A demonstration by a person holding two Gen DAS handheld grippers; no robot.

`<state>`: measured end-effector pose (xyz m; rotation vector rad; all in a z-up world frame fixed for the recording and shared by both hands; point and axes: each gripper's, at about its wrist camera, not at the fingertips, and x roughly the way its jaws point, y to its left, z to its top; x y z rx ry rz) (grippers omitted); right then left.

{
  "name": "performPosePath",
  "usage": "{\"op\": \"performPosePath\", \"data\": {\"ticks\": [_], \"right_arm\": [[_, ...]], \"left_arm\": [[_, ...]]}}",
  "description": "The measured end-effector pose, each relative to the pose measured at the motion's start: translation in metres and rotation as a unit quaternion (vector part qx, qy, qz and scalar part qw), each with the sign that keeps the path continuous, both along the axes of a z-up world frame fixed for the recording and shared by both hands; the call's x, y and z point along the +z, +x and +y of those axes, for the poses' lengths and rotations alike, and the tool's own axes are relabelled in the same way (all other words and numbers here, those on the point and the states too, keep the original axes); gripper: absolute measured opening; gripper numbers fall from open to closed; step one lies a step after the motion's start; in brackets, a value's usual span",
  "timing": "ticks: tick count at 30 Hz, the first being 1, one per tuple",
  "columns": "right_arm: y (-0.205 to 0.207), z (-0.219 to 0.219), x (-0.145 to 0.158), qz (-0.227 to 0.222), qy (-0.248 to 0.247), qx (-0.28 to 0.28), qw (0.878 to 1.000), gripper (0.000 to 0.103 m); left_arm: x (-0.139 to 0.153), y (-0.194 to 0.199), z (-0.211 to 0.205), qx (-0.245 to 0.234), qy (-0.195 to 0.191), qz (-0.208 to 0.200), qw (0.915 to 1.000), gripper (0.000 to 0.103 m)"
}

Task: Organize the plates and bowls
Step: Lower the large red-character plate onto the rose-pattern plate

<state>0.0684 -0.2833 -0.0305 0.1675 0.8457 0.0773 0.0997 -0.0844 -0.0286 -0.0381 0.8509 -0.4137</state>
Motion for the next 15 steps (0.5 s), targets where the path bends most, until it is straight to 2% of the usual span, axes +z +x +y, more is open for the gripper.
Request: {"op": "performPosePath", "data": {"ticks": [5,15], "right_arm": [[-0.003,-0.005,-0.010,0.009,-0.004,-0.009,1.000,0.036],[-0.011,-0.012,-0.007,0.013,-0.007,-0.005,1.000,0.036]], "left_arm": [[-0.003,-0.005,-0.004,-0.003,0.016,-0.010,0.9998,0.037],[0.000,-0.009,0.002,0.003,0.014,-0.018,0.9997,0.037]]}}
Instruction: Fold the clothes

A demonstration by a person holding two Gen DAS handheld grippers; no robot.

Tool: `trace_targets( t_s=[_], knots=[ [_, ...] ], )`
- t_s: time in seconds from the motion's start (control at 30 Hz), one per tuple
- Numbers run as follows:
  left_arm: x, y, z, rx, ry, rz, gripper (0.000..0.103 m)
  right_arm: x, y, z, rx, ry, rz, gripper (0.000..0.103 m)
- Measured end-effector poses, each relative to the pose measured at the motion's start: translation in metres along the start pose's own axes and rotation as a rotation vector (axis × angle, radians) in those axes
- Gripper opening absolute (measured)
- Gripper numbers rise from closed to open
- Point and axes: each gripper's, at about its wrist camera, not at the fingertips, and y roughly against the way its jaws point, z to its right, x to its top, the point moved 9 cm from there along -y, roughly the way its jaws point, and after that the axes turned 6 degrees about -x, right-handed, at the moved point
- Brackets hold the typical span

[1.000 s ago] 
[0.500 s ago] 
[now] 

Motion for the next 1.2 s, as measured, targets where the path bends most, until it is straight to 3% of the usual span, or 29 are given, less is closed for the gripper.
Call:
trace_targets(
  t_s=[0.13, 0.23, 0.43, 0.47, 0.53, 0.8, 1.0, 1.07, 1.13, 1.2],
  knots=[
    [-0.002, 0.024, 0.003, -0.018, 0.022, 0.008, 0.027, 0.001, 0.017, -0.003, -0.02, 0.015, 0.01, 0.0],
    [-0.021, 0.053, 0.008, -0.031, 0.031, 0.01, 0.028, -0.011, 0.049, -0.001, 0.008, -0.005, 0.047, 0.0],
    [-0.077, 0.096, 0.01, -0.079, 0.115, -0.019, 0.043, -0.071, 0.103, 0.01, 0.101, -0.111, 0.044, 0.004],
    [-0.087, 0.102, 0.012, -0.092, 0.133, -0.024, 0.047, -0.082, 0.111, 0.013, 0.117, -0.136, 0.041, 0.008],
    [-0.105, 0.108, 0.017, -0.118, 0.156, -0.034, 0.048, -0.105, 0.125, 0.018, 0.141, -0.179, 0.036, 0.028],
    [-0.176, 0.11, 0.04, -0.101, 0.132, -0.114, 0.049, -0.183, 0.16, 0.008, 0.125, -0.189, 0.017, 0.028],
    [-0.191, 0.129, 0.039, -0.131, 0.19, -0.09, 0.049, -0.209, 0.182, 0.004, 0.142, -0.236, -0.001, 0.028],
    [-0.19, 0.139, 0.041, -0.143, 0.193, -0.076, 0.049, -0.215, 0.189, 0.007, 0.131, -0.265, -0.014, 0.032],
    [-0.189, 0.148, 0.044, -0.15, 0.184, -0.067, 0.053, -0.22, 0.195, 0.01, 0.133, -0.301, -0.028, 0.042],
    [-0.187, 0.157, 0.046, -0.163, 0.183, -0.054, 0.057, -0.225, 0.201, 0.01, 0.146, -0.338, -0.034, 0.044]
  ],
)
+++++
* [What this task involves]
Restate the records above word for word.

* [Response]
A demonstration by a person holding two Gen DAS handheld grippers; no robot.

`<state>`: measured end-effector pose (xyz m; rotation vector rad; all in a z-up world frame fixed for the recording and shared by both hands; point and axes: each gripper's, at about its wrist camera, not at the fingertips, and x roughly the way its jaws point, y to its left, z to its top; x y z rx ry rz) (grippers omitted); right then left.

{
  "name": "performPosePath",
  "usage": "{\"op\": \"performPosePath\", \"data\": {\"ticks\": [_], \"right_arm\": [[_, ...]], \"left_arm\": [[_, ...]]}}",
  "description": "The measured end-effector pose, each relative to the pose measured at the motion's start: translation in metres and rotation as a unit quaternion (vector part qx, qy, qz and scalar part qw), each with the sign that keeps the path continuous, both along the axes of a z-up world frame fixed for the recording and shared by both hands; the call's x, y and z point along the +z, +x and +y of those axes, for the poses' lengths and rotations alike, and the tool's own axes are relabelled in the same way (all other words and numbers here, those on the point and the states too, keep the original axes); gripper: absolute measured opening; gripper numbers fall from open to closed; step one lies a step after the motion's start; in brackets, a value's usual span",
  "timing": "ticks: tick count at 30 Hz, the first being 1, one per tuple",
  "columns": "right_arm: y (-0.205 to 0.207), z (-0.219 to 0.219), x (-0.145 to 0.158), qz (-0.227 to 0.222), qy (-0.248 to 0.247), qx (-0.28 to 0.28), qw (0.878 to 1.000), gripper (0.000 to 0.103 m); left_arm: x (-0.139 to 0.153), y (-0.194 to 0.199), z (-0.211 to 0.205), qx (-0.245 to 0.234), qy (-0.195 to 0.191), qz (-0.208 to 0.200), qw (0.915 to 1.000), gripper (0.000 to 0.103 m)"
}

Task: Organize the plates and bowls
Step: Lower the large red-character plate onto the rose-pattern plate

<state>0.0684 -0.2833 -0.0305 0.1675 0.8457 0.0773 0.0997 -0.0844 -0.0286 -0.0381 0.8509 -0.4137</state>
Motion for the next 15 steps (0.5 s), targets where the path bends most, until it is straight to 2% of the usual span, axes +z +x +y, more is open for the gripper.
Request: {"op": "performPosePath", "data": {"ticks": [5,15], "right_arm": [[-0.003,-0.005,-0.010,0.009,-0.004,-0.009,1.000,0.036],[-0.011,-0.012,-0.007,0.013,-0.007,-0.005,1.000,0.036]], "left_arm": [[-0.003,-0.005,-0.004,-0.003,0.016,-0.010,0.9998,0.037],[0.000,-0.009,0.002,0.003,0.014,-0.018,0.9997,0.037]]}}
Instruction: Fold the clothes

A demonstration by a person holding two Gen DAS handheld grippers; no robot.

Tool: `trace_targets( t_s=[_], knots=[ [_, ...] ], )`
- t_s: time in seconds from the motion's start (control at 30 Hz), one per tuple
- Numbers run as follows:
  left_arm: x, y, z, rx, ry, rz, gripper (0.000..0.103 m)
  right_arm: x, y, z, rx, ry, rz, gripper (0.000..0.103 m)
- Measured end-effector poses, each relative to the pose measured at the motion's start: translation in metres along the start pose's own axes and rotation as a rotation vector (axis × angle, radians) in those axes
- Gripper opening absolute (measured)
- Gripper numbers rise from closed to open
- Point and axes: each gripper's, at about its wrist camera, not at the fingertips, and y roughly against the way its jaws point, z to its right, x to its top, the point moved 9 cm from there along -y, roughly the way its jaws point, and after that the axes turned 6 degrees about -x, right-handed, at the moved point
- Brackets hold the typical span

[1.000 s ago] 
[0.500 s ago] 
[now] 

Motion for the next 1.2 s, as measured, targets where the path bends most, until it is straight to 3% of the usual span, or 29 are given, less is closed for the gripper.
Call:
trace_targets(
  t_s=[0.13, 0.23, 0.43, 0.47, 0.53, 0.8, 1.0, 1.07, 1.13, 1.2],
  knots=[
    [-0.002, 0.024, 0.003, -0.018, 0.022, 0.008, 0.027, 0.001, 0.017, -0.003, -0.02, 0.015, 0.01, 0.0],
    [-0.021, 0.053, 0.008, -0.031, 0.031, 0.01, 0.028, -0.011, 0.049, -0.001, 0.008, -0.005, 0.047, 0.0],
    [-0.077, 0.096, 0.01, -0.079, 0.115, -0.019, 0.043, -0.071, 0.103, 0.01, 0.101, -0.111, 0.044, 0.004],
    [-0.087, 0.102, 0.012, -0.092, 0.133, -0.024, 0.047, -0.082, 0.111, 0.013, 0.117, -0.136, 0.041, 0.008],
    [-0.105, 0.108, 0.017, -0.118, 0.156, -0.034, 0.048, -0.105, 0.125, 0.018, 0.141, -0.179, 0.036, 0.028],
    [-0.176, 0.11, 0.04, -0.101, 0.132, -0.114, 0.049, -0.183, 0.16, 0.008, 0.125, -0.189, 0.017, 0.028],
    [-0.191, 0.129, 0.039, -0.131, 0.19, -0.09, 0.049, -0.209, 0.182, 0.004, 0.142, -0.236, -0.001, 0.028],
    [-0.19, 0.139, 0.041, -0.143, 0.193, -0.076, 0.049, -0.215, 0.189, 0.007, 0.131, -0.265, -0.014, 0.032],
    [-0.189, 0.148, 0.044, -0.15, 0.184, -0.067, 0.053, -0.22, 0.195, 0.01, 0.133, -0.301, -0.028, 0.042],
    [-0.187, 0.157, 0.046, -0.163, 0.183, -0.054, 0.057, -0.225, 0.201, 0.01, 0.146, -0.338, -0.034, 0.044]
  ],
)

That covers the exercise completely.